- [Problem details]: Once you find the line with "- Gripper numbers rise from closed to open" in the entries below, return exactly every line from it through the line with "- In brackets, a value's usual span".

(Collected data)
○ ○ ○ ○

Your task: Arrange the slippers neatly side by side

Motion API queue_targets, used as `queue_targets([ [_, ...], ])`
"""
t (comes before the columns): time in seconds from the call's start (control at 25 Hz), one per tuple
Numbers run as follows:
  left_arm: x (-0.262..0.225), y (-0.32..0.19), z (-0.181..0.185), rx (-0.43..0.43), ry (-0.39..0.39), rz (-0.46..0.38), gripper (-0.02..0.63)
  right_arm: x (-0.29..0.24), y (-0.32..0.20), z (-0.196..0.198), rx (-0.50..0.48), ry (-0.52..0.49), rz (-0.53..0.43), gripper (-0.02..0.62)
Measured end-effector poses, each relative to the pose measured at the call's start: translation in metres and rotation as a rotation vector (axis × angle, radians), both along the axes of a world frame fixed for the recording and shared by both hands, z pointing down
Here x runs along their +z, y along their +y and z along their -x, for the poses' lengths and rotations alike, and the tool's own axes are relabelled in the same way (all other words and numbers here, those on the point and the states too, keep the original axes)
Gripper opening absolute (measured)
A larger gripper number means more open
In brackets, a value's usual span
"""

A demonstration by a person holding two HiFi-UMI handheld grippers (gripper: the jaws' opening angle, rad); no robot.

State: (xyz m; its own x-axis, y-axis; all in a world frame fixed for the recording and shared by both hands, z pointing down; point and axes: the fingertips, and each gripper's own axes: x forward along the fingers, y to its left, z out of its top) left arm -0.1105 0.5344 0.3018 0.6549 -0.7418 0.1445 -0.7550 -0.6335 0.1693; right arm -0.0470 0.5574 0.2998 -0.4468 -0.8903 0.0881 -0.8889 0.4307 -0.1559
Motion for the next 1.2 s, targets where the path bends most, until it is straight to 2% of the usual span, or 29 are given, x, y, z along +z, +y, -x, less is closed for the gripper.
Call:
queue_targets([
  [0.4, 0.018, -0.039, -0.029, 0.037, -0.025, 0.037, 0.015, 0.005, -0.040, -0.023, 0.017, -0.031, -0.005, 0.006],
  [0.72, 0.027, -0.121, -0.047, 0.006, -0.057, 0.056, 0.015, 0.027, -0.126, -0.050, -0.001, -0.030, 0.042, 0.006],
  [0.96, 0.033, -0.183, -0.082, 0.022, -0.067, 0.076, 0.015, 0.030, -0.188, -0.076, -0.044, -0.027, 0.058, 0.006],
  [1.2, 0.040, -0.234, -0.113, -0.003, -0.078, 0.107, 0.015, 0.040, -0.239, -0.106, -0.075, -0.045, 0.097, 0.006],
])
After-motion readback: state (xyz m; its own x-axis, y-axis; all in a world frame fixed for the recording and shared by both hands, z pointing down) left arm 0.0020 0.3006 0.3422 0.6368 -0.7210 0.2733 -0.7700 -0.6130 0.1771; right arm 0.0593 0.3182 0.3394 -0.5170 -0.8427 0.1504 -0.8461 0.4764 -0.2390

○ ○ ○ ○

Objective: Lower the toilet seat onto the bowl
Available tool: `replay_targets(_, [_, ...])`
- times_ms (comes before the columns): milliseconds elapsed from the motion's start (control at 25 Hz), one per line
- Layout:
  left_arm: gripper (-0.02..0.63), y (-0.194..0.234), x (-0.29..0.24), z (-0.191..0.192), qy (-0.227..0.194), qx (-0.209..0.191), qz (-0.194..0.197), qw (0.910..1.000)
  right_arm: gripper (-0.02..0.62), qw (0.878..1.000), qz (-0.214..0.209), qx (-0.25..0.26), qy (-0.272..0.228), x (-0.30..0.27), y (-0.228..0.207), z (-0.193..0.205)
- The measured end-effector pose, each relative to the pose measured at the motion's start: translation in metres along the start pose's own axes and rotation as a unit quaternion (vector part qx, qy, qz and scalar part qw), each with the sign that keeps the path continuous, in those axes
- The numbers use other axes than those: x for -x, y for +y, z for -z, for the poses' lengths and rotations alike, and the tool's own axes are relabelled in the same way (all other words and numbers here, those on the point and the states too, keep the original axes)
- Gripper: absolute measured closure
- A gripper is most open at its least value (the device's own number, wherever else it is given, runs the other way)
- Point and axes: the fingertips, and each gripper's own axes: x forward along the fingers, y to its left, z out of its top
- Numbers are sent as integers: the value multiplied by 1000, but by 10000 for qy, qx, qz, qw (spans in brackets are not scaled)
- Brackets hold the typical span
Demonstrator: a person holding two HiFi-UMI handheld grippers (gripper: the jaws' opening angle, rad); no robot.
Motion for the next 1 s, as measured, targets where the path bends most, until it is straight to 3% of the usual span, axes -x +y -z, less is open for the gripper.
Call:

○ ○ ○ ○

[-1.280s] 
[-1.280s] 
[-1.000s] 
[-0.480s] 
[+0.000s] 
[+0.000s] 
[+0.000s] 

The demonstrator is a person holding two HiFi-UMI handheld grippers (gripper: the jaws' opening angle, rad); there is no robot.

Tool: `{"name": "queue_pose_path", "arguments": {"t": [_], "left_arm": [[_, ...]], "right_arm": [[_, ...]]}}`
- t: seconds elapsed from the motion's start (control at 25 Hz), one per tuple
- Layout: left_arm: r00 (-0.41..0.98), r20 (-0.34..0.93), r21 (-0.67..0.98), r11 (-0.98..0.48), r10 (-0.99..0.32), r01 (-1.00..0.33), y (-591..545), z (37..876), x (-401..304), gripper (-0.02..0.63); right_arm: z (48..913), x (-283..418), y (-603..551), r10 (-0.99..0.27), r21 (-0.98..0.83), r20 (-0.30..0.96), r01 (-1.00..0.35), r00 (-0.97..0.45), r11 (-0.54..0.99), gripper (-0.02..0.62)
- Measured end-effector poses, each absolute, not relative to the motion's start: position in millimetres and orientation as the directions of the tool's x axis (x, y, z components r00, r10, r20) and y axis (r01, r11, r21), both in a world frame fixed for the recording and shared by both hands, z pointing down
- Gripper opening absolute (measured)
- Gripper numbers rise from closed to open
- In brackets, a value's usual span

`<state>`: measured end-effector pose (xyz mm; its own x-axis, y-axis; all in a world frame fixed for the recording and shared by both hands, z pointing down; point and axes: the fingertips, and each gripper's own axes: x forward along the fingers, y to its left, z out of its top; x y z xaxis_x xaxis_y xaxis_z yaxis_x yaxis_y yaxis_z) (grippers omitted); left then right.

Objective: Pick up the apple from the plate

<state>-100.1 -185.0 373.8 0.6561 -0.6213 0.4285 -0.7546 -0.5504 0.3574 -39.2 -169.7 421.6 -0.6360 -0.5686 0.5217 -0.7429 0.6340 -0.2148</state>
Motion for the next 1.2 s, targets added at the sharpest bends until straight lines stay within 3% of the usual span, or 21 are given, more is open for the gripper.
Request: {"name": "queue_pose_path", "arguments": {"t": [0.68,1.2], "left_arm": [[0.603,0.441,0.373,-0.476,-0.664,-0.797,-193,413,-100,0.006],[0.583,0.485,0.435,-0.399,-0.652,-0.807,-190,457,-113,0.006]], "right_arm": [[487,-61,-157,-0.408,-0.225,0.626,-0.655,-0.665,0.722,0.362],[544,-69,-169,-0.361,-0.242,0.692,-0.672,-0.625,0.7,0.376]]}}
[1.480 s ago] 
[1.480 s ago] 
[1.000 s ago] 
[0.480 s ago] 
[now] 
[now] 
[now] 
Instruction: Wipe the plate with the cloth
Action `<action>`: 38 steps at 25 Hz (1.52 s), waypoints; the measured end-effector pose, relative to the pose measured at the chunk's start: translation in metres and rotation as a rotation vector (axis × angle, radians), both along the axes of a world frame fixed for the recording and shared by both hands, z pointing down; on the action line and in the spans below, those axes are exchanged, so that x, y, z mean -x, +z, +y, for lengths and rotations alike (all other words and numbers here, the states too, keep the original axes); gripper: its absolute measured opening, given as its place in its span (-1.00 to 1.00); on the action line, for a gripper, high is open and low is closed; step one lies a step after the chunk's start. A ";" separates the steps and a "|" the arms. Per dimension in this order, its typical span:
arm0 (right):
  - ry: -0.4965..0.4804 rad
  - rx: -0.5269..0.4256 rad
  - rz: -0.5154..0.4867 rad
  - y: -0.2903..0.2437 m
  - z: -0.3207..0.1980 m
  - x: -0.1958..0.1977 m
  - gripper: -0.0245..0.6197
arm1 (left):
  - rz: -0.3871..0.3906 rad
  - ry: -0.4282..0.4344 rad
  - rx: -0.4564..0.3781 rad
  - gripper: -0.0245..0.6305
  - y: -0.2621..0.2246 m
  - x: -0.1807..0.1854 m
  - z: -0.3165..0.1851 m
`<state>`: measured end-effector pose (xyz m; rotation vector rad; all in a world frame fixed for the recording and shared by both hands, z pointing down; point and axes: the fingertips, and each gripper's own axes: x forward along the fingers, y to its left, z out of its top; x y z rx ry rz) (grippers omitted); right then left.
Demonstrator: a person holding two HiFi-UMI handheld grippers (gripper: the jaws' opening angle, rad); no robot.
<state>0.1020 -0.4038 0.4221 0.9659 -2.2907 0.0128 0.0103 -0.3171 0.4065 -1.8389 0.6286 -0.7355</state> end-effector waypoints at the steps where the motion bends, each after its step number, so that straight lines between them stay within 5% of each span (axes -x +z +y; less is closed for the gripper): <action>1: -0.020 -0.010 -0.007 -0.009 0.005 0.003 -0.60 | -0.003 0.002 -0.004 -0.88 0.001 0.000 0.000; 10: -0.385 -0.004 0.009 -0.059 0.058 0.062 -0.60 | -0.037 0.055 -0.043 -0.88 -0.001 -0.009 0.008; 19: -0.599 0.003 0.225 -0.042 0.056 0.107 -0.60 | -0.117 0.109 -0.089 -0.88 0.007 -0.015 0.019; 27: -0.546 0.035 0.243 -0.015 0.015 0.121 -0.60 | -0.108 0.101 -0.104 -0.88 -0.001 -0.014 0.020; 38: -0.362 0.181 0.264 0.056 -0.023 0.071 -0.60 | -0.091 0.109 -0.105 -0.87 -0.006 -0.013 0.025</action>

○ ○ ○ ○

- [Task response]:
- Gripper numbers rise from closed to open
- In brackets, a value's usual span

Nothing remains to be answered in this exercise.